Data structure choice for TT

hgm · Post by **hgm** » Mon Jul 13, 2020 11:08 pm

Pio wrote: ↑Mon Jul 13, 2020 10:12 pm
Tony P. wrote: ↑Mon Jul 13, 2020 5:52 pm
Tony P. wrote: ↑Mon Jul 13, 2020 5:05 pm What are some examples of fast and strong engines with non-Zobrist hashes?
Oops, Leela is an obvious example (of a strong one). Its hash function, based on a few additions, multiplications, bit shifts and concatenations, doesn't seem slow.
My engine does also not use Zobrist but uses instead a series of multiplications, shifts and XOR-ing but of course my engine is really bad. I think Zobrist-hashing is extremely smart and much better than what I currently do.

I have one idea for a maybe new type of replacement strategy. What about using a scheme that keeps the read entries and kicks out the seldom accessed ones. My idea is as follow (let’s take a four entry bucket as an example):

1) when saving an entry always save it as the last entry and kick out the existing entry at its place, i.e. save the new position as entry 4 by overwriting what is there (should not be done if the positions are the same and the depth is less for the new one, then you just keep the old information since it is more precious)

2) when reading the TT and getting a hit you bump up the read entry and bump down the entry that is replaced. For example if you access/read entry 3 you bump it up to entry 2 and bump the previous entry 3 down to entry 2. If you read the first entry you don’t do anything.

I guess my replacement strategy will work better for those engines that also probe interior nodes since otherwise my replacement strategy might kick out deeper entries too much.

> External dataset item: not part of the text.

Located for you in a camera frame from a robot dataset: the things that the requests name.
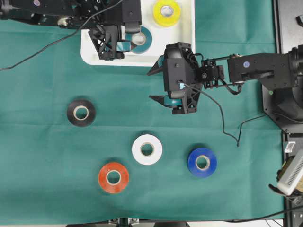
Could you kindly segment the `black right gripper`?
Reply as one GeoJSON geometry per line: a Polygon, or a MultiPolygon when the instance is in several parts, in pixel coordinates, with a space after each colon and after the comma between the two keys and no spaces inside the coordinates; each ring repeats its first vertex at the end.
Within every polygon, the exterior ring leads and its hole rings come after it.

Some nice properties of the strategy is that:
1) it is very simple
2) unreachable positions will quickly be kicked out since they won’t be accessed
3) You will not need an age field and can thus make the entries a little bit smaller and simplify the logic
4) If the TT is probed for interior nodes the TT will keep more of the deeper entries

What do you think?

/Pio

Everyone probes for interior nodes, the main point of the TT is to get the cut-move from the previous iteration. Leaf nodes would not have been searched in the previous iteration, and getting their score from a transposition will hardly save any work, as you already are in a leaf, so that there is no tree to search to get the score.

Your method is not simpler than what is usually done: you would have to swap entries, and entries usually consist of more than a single machine word. Normally one leaves the entries in place, and just overwrites one of those.

The way the deepest entries are preserved in your scheme is rather indirect and unreliable. Reading the depth directly is simple and reliable.

Note that the way we walk the tree is such that transpositions occur with decreasing frequencies. If a position can be reached by 4 independent moves of player A (assuming player B always played the same moves) A-B-C-D, there are 4! = 24 transpositions. The first one you encounter is A-B-D-C, which needs a different move 3 ply before the leaf, which happens fast). Then you will encounter A-C-D-B, which required a move change 5 ply before the leaf, which takes much longer. (You will skip A-C-B-D, which already gave a hash cut at A-C-B.) So accesses occur in bursts. This can easily make a shallow entry temporarily pass a deep entry in your scheme, leading to overwriting of the deep entry.

Tony P. · Post by **Tony P.** » Mon Jul 13, 2020 11:19 pm

hgm wrote: ↑Mon Jul 13, 2020 11:08 pm So accesses occur in bursts. This can easily make a shallow entry temporarily pass a deep entry in your scheme, leading to overwriting of the deep entry.

Ah, so that's why Leela is using the LRU cache replacement policy instead of the LFU one. Thanks for enlightening me again!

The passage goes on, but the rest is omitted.